NBA YoungBoy and Lil Durk have put their beef behind them, according to Jamaican-born podcaster and hip hop pundit DJ Akademiks.
AK shared the news on his Livestream yesterday while having a conversation with one of his followers who asked him about the status of that feud. DJ Akademiks seems to have a direct line to NBA YoungBoy, who he often chat with on Livestream and frequently gets inside scoop about his new music and other things about his life, like his label deals and welcoming babies.
“That beef is squashed. You ain’t hear?” the Off the Record podcast host said. “I’m serious. Durk and YoungBoy don’t have beef no more.”

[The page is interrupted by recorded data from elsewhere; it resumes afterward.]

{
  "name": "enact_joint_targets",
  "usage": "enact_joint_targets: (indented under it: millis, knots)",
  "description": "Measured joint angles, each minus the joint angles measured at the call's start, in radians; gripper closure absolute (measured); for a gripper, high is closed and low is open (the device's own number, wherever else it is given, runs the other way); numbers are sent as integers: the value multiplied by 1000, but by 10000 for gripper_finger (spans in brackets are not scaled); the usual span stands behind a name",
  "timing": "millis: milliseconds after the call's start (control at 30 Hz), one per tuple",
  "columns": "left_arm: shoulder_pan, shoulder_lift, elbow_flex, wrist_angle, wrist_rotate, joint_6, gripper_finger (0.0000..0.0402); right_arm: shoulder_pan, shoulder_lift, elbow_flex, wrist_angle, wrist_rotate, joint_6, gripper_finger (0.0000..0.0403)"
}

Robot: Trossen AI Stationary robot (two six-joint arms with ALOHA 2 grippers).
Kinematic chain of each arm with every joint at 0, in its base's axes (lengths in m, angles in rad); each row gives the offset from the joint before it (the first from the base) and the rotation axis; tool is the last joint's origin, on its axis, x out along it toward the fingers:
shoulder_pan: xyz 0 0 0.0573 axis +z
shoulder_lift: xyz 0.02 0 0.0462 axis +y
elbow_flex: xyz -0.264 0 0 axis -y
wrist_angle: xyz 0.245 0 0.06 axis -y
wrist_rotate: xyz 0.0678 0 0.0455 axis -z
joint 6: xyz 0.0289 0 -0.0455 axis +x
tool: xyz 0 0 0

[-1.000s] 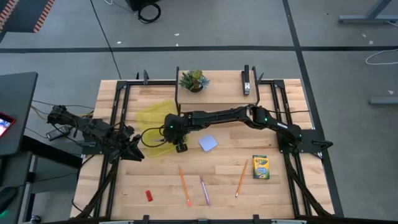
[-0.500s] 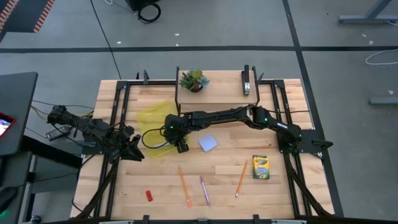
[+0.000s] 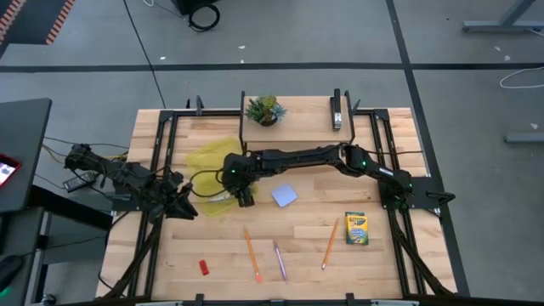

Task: Pack school essentials
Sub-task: Put the yellow crayon box into the yellow supply box

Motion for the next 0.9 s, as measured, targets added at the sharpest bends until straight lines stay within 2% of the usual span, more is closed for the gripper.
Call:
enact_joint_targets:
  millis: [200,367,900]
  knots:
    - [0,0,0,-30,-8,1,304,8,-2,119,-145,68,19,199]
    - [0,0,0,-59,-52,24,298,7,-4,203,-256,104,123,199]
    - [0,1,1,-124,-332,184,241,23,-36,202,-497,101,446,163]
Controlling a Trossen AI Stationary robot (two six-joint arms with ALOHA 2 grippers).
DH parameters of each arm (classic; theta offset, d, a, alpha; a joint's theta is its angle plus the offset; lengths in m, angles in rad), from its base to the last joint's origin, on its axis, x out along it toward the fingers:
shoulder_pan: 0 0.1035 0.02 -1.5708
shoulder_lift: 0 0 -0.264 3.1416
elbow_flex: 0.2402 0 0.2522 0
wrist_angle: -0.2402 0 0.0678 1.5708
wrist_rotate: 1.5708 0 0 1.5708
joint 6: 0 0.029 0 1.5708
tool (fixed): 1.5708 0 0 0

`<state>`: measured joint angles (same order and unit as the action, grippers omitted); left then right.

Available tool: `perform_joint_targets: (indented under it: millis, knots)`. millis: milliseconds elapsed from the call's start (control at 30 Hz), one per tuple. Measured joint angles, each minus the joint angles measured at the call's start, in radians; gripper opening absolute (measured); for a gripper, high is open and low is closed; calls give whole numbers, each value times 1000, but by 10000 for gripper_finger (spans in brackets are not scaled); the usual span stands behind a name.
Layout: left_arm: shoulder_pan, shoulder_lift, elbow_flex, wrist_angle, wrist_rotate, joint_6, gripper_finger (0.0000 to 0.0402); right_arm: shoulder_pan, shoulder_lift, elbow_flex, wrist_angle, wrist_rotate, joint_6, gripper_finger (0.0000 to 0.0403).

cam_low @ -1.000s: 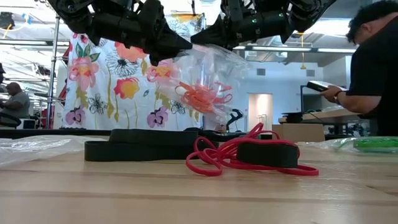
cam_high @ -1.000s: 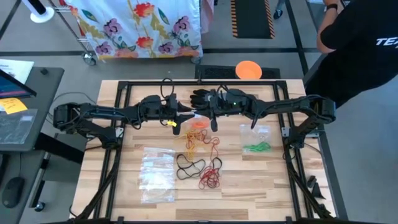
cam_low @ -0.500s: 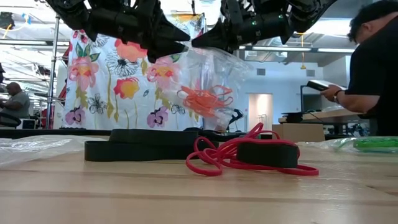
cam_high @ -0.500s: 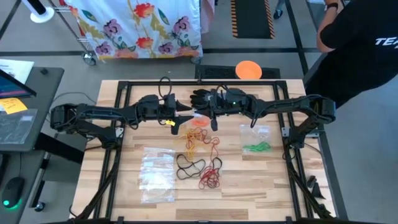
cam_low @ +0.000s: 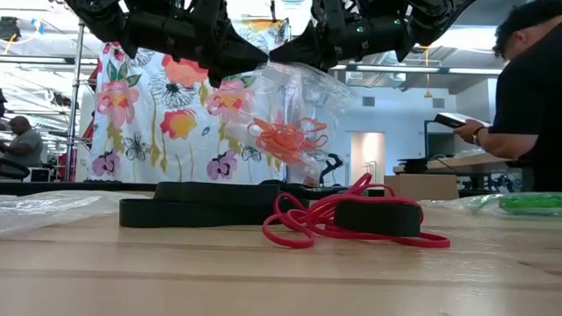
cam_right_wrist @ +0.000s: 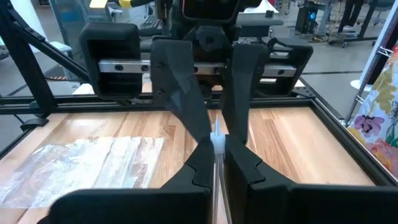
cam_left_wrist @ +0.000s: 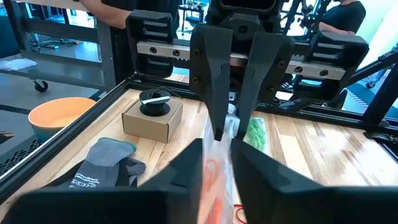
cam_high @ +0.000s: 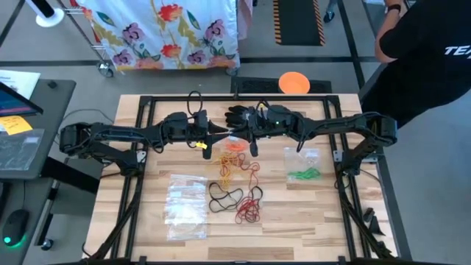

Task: Sort rubber bands
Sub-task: Close the transparent zip bag containing the orange rubber bands

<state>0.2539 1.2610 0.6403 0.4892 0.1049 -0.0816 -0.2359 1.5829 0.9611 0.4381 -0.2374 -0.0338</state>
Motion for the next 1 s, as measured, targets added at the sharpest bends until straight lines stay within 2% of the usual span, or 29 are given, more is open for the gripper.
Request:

To be clear, neither YoungBoy Never Broke Again nor Lil Durk have confirmed that they squashed their beef, and the Chicago rapper has been sending a lot of subs to an unnamed nemesis over the past couple of weeks. As a result, some fans are questioning the validity of Akademiks’ statement.
Perhaps the most clear answer to that is Lil Durk liking a tweet from a YoungBoy fanpage that shared DJ Akademiks video where he made the statement. Additionally, it’s been several weeks since the two sides have not traded shots at each other. The last time things got a bit heated between the two sides was in March of this year when YoungBoy earned a fiery response from India Royale on Twitter.
“Lol damn I know how it be when that h*e turn to a demon,” YB tweeted from an unverified Twitter account.
India Royale then lashes out at him while questioning if he was really gangster or just a poor kid in the hood. “Don’t speak on me b*tch. I let you slide the first time,” she tweeted. “Ppl think because they was dirty and in the hood they automatically gang. You wasn’t toting no guns, you was food deprived.”
NBA YoungBoy and Lil Durk traded shots in songs a month before that exchange on Twitter after Durkio released his song “AHHH HA.” YB later responded with his own diss record, “I Hate YoungBoy,” in which he not only fired shots at Durk but some other rappers like Gucci Mane.
It’s good to see two of the leading young rappers in the game put their differences aside for the good of the culture.